Querying semi-structured data can be accomplished using Snowflake’s built-in JSONPATH and other functions designed to structure data into a tabular format. You can also join this data with other Snowflake data already in a standard SQL table or view it in the same query. These queries can be executed, and Snowflake will create efficient query plans to query both the structured and unstructured data.
Lastly, since Snowflake’s storage layer utilizes columnar storage and other compression techniques, Snowflake can more efficiently scan and retrieve relevant data, which reduces I/O operations and improves performance.
Can You Use Snowflake as in a Data Lakehouse Architecture?
Yes - you can use Snowflake as part of a data lake-house architecture. Snowflake can be used as a data storage layer within your Data Lakehouse. As mentioned previously, Snowflake supports various data formats, including structured, semi-structured (e.g., JSON, JSON-B, Parquet), and even external tables that reference data stored in Amazon S3 or another external cloud storage system.
Integrating Snowflake with Delta Lake is one of the most interesting ways to use it as part of your data lake house. Delta Lake is an open source ACID compliant (Atomicity, Consistency, Isolation, Durability) SQL-based access layer for data stored in various locations (S3, relational databases, etc.). Snowflake supports the ability to query Delta Lake as a source via Snowflake external tables.

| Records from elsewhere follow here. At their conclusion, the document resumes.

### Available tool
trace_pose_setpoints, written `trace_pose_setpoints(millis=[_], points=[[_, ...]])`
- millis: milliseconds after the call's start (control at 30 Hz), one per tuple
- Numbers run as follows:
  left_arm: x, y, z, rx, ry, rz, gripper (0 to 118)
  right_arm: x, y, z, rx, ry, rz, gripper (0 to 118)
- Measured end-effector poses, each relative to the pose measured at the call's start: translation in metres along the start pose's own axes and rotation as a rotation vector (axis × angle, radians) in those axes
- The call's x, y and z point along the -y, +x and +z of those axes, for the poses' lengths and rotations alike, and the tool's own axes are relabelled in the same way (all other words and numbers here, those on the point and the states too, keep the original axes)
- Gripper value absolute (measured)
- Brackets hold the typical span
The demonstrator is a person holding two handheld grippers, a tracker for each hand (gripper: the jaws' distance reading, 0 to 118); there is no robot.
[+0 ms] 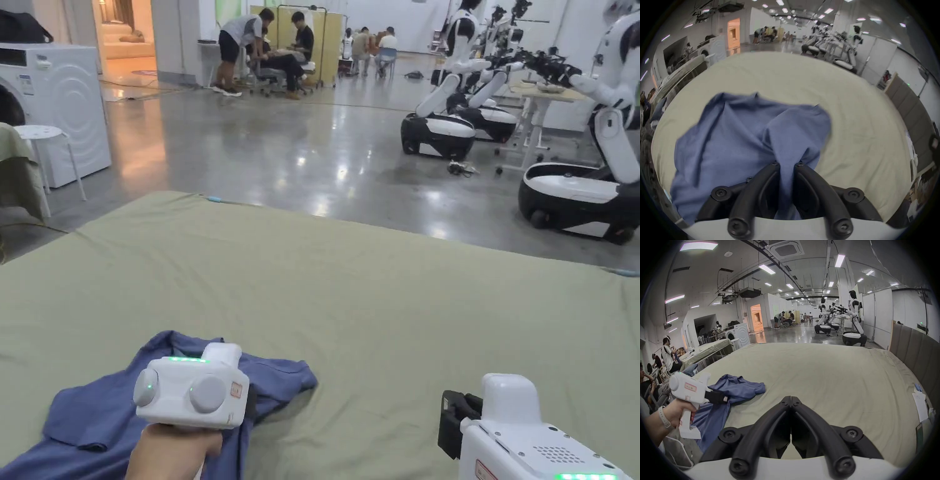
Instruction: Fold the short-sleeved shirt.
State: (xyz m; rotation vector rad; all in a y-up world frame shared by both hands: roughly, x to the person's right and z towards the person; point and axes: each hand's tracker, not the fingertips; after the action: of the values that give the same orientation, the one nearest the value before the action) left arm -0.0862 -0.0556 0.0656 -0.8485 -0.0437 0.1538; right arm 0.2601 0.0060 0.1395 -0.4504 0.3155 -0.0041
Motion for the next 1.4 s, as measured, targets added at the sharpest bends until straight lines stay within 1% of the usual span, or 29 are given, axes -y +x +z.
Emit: trace_pose_setpoints(millis=[67, 233, 333, 400, 500, 567, 667, 767, 867, 900, 933, 1000, 1033, 1067, 1133, 1200, 1267, 1300, 1333, 1367, 1400], points=[[-0.017, 0.031, 0.008, 0.068, 0.03, -0.029, 10, 0.001, 0.012, 0.008, 0.015, 0.004, -0.015, 0], [-0.057, 0.143, 0.015, 0.217, 0.088, -0.149, 10, 0.007, 0.054, 0.033, 0.083, 0.02, -0.044, 0], [-0.07, 0.22, 0.015, 0.321, 0.107, -0.204, 10, 0.011, 0.088, 0.05, 0.149, 0.026, -0.061, 0], [-0.074, 0.276, 0.012, 0.393, 0.116, -0.241, 10, 0.014, 0.117, 0.062, 0.197, 0.027, -0.091, 0], [-0.074, 0.357, 0.007, 0.51, 0.111, -0.295, 10, 0.021, 0.158, 0.081, 0.276, 0.031, -0.12, 0], [-0.067, 0.407, 0.0, 0.562, 0.082, -0.348, 10, 0.028, 0.185, 0.092, 0.319, 0.026, -0.134, 0], [-0.042, 0.474, -0.033, 0.561, -0.005, -0.424, 10, 0.041, 0.222, 0.106, 0.39, 0.005, -0.145, 0], [0.002, 0.517, -0.085, 0.466, -0.122, -0.523, 10, 0.055, 0.25, 0.117, 0.435, -0.015, -0.176, 0], [0.033, 0.529, -0.126, 0.411, -0.207, -0.494, 11, 0.065, 0.268, 0.121, 0.455, -0.028, -0.193, 0], [0.041, 0.527, -0.137, 0.403, -0.226, -0.474, 14, 0.068, 0.27, 0.121, 0.458, -0.032, -0.197, 0], [0.043, 0.525, -0.138, 0.421, -0.22, -0.454, 28, 0.069, 0.272, 0.121, 0.457, -0.032, -0.199, 0], [0.044, 0.517, -0.127, 0.456, -0.177, -0.449, 66, 0.069, 0.271, 0.121, 0.452, -0.03, -0.2, 0], [0.043, 0.509, -0.119, 0.453, -0.155, -0.463, 83, 0.069, 0.269, 0.121, 0.445, -0.028, -0.196, 0], [0.042, 0.501, -0.106, 0.462, -0.117, -0.483, 84, 0.068, 0.264, 0.12, 0.433, -0.029, -0.187, 0], [0.044, 0.468, -0.067, 0.484, -0.013, -0.47, 84, 0.066, 0.254, 0.119, 0.409, -0.03, -0.168, 0], [0.05, 0.431, -0.033, 0.481, 0.055, -0.463, 84, 0.066, 0.241, 0.118, 0.39, -0.022, -0.153, 0], [0.059, 0.389, -0.001, 0.414, 0.115, -0.453, 84, 0.065, 0.224, 0.114, 0.361, -0.019, -0.146, 0], [0.063, 0.369, 0.012, 0.396, 0.126, -0.442, 83, 0.064, 0.216, 0.111, 0.349, -0.018, -0.14, 0], [0.068, 0.348, 0.022, 0.392, 0.132, -0.43, 77, 0.063, 0.206, 0.11, 0.334, -0.015, -0.132, 0], [0.071, 0.33, 0.029, 0.358, 0.155, -0.406, 57, 0.063, 0.197, 0.107, 0.326, -0.014, -0.128, 0], [0.075, 0.312, 0.036, 0.319, 0.164, -0.384, 15, 0.062, 0.189, 0.104, 0.315, -0.013, -0.122, 0]])
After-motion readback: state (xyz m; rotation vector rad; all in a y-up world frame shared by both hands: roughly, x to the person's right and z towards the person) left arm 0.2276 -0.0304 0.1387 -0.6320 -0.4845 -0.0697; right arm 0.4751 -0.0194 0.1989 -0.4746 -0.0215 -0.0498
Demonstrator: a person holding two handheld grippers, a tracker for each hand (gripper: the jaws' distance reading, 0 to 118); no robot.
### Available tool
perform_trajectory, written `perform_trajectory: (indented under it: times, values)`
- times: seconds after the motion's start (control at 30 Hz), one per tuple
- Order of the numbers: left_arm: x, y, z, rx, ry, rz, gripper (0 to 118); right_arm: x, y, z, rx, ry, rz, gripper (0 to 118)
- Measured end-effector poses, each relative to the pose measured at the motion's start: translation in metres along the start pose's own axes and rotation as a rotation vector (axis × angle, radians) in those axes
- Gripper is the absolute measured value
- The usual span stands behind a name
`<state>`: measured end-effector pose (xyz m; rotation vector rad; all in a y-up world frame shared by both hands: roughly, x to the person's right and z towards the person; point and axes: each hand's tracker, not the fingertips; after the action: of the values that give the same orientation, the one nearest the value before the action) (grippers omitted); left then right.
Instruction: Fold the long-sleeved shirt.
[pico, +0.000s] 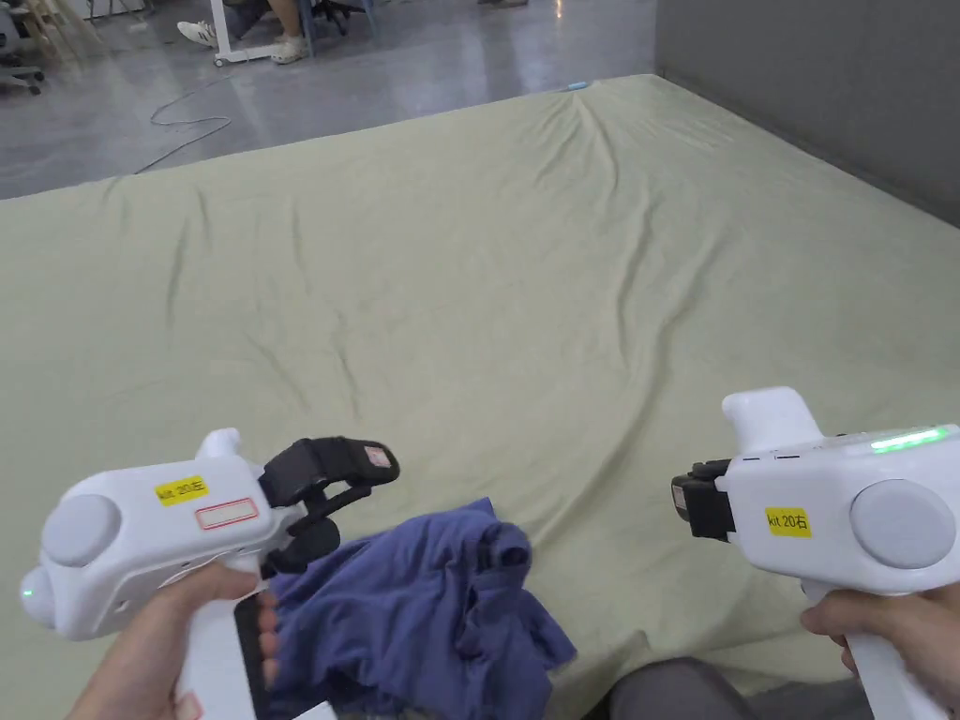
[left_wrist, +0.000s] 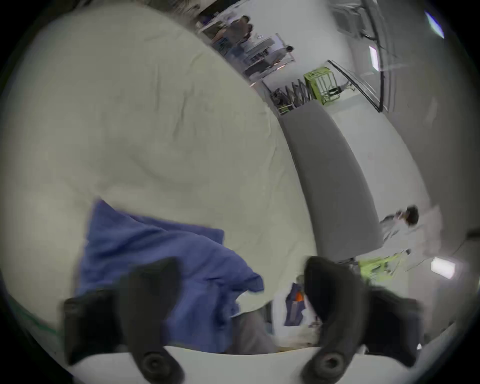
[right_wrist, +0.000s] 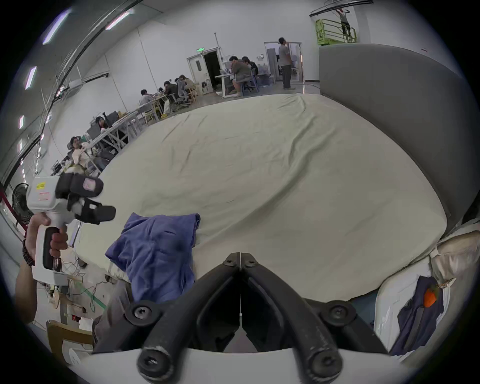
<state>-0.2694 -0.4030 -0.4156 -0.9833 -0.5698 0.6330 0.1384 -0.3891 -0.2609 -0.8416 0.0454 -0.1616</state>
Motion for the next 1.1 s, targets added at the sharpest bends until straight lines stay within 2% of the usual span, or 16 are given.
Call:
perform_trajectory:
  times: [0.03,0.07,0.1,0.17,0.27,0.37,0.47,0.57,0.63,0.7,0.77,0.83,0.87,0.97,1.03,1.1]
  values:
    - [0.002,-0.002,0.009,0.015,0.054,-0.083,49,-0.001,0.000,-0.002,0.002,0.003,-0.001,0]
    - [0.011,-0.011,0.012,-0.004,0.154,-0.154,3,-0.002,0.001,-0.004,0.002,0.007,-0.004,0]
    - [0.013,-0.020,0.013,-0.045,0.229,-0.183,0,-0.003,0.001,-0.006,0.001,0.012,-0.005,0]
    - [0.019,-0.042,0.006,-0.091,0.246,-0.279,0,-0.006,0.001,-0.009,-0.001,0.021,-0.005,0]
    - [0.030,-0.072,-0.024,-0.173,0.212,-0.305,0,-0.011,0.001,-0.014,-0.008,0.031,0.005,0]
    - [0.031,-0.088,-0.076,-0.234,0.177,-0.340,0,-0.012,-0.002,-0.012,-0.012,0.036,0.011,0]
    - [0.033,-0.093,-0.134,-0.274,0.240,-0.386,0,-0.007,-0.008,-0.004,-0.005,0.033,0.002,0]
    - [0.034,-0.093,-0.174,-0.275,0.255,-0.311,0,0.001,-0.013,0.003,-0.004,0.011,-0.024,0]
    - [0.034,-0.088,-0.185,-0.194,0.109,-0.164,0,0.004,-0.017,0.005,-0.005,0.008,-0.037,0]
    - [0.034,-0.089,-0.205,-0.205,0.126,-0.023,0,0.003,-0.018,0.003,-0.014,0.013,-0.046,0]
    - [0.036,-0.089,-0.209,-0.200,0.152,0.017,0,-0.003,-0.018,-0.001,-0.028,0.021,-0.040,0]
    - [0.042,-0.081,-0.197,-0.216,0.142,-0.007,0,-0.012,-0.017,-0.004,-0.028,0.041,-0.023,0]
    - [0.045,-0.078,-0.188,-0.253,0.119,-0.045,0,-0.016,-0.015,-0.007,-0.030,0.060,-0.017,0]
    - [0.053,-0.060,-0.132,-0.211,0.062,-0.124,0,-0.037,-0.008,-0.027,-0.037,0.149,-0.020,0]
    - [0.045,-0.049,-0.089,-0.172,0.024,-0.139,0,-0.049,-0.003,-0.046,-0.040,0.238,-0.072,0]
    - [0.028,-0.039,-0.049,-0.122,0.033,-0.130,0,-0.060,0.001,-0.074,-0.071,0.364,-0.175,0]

A few advantages of using Snowflake as part of your Data Lakehouse architecture are:
1) Single go-to source of truth for your data 2) Standardized data Security/Governance (all managed by Snowflake) 3) Ability to use Snowflake dynamic compute resources on demand and pay as you go.
Although being part of a data Lakehouse architecture isn’t a primary use-case for Snowflake, and some of the features are still new and have some work to be truly first class, this is an exciting and compelling use case for companies that can’t (or don’t want to) store all of their data in Snowflake.

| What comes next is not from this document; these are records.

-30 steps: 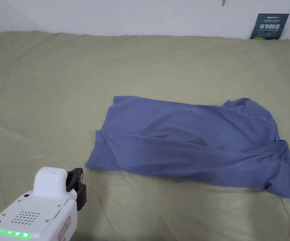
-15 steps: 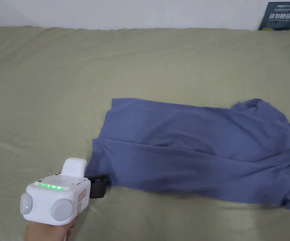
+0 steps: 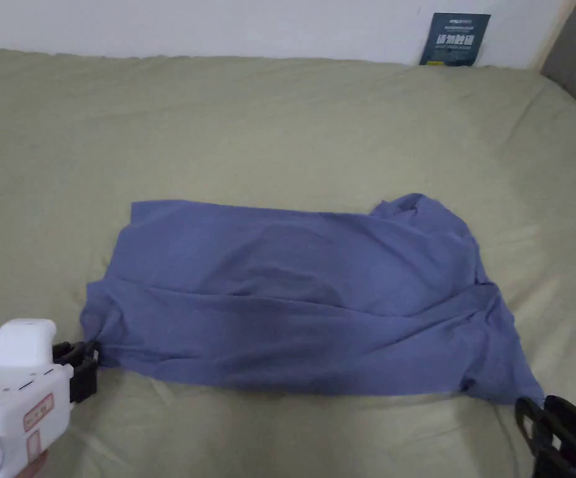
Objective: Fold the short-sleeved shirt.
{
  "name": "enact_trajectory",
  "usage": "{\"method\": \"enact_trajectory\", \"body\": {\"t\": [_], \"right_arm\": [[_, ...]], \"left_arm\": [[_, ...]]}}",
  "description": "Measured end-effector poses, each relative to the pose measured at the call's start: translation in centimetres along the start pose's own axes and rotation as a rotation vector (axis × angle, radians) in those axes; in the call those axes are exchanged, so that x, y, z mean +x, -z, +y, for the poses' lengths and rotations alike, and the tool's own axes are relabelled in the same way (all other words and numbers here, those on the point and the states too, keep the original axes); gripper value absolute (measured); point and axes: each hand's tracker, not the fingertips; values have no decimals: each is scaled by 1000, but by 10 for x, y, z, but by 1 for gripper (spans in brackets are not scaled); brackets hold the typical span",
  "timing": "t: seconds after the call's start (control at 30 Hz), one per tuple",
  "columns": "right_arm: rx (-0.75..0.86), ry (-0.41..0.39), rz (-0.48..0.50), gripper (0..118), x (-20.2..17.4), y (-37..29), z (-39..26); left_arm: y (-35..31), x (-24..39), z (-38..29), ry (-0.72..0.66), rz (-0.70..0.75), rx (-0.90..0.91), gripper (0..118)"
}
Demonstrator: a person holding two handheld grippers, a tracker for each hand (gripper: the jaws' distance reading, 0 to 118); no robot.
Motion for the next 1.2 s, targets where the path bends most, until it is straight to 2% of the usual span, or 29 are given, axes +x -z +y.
{"method": "enact_trajectory", "body": {"t": [0.03,0.07,0.17,0.27,0.33,0.37,0.4,0.43,0.47,0.5,0.53,0.57,0.73,1.03,1.2], "right_arm": [[-69,-18,-1,111,15,20,-6],[-150,-14,2,118,24,38,-7],[-231,18,-21,118,47,76,-11],[-249,26,-56,118,57,104,-8],[-306,60,-21,118,61,121,-7],[-324,53,-11,117,60,127,-4],[-317,42,-9,110,57,129,-3],[-311,34,6,87,57,130,-3],[-275,51,29,44,54,127,0],[-263,76,50,20,52,125,4],[-266,80,72,12,47,123,7],[-261,64,57,12,44,117,10],[-252,93,102,10,53,98,25],[-230,64,163,11,69,39,54],[-265,56,208,11,75,12,47]], "left_arm": [[0,1,2,6,5,3,4],[0,2,3,6,11,8,4],[3,8,5,28,49,10,4],[4,4,4,-21,15,8,4],[5,4,4,-28,19,13,4],[7,5,4,-22,25,13,4],[7,5,4,-15,31,11,4],[8,5,4,-11,28,10,4],[9,3,5,-14,9,0,4],[9,2,5,-17,6,-3,4],[10,1,6,-25,5,-6,4],[10,-1,7,-34,-2,-12,4],[-4,-8,17,-27,-2,-8,3],[-74,-4,35,36,-10,53,2],[-113,-2,18,45,-8,38,2]]}}
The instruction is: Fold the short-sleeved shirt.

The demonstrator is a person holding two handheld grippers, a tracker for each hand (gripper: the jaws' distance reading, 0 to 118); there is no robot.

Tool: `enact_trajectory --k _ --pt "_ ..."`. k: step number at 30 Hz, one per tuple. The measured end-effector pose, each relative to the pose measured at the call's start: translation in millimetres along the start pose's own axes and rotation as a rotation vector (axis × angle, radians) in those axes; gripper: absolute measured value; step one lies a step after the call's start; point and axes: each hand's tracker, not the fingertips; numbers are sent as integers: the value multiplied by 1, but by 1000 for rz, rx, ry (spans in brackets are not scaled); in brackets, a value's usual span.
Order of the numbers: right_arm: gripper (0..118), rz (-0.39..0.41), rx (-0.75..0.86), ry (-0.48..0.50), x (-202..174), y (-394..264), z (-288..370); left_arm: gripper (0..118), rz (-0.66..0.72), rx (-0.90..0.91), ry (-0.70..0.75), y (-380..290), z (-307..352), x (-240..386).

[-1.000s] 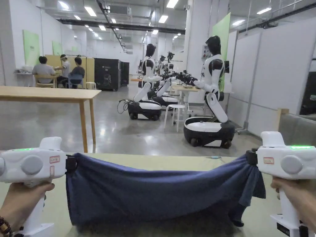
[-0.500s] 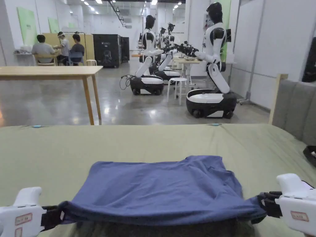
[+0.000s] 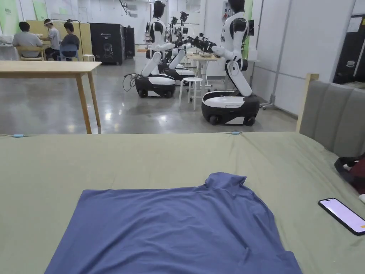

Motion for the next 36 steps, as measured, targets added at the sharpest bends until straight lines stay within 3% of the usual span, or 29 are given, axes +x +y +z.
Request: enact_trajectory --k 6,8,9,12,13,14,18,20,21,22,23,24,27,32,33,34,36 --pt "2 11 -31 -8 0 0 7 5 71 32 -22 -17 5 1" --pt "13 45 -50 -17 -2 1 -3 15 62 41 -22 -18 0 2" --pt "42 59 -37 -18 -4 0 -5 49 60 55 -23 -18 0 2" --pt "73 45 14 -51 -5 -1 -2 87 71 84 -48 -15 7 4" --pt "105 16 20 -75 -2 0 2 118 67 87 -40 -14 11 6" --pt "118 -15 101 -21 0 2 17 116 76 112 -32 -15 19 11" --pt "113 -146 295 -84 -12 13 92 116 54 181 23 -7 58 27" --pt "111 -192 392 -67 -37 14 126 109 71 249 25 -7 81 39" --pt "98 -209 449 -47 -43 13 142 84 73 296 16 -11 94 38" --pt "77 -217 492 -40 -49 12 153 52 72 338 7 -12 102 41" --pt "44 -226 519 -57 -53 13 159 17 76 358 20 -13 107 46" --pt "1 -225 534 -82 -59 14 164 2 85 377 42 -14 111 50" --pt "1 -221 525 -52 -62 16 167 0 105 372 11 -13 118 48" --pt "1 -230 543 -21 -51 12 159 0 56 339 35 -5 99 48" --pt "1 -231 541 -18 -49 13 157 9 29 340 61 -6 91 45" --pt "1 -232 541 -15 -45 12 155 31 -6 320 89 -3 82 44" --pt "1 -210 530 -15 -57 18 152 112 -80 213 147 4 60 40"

Snowflake is a premier cloud-based data warehousing platform known for its scalable, fully managed, and pay-as-you-go architecture. It also separates compute from storage, automatically optimizes queries, and offers robust security features allowing for flexible scaling and minimal downtime. Snowflake differentiates itself from Redshift with more flexible scalability, query optimization, and better semi-structured data handling.
Lastly, Snowflake can be part of a data Lakehouse architecture, including integration with technologies like Delta Lake.
Snowflake’s support for semi-structured data formats enables easy storage and querying of JSON, Parquet, Avro, XML, and ORC data. It also allows users to use SQL and SQL functions to parse semi-structured data and join it with structured data for analysis and data visualization.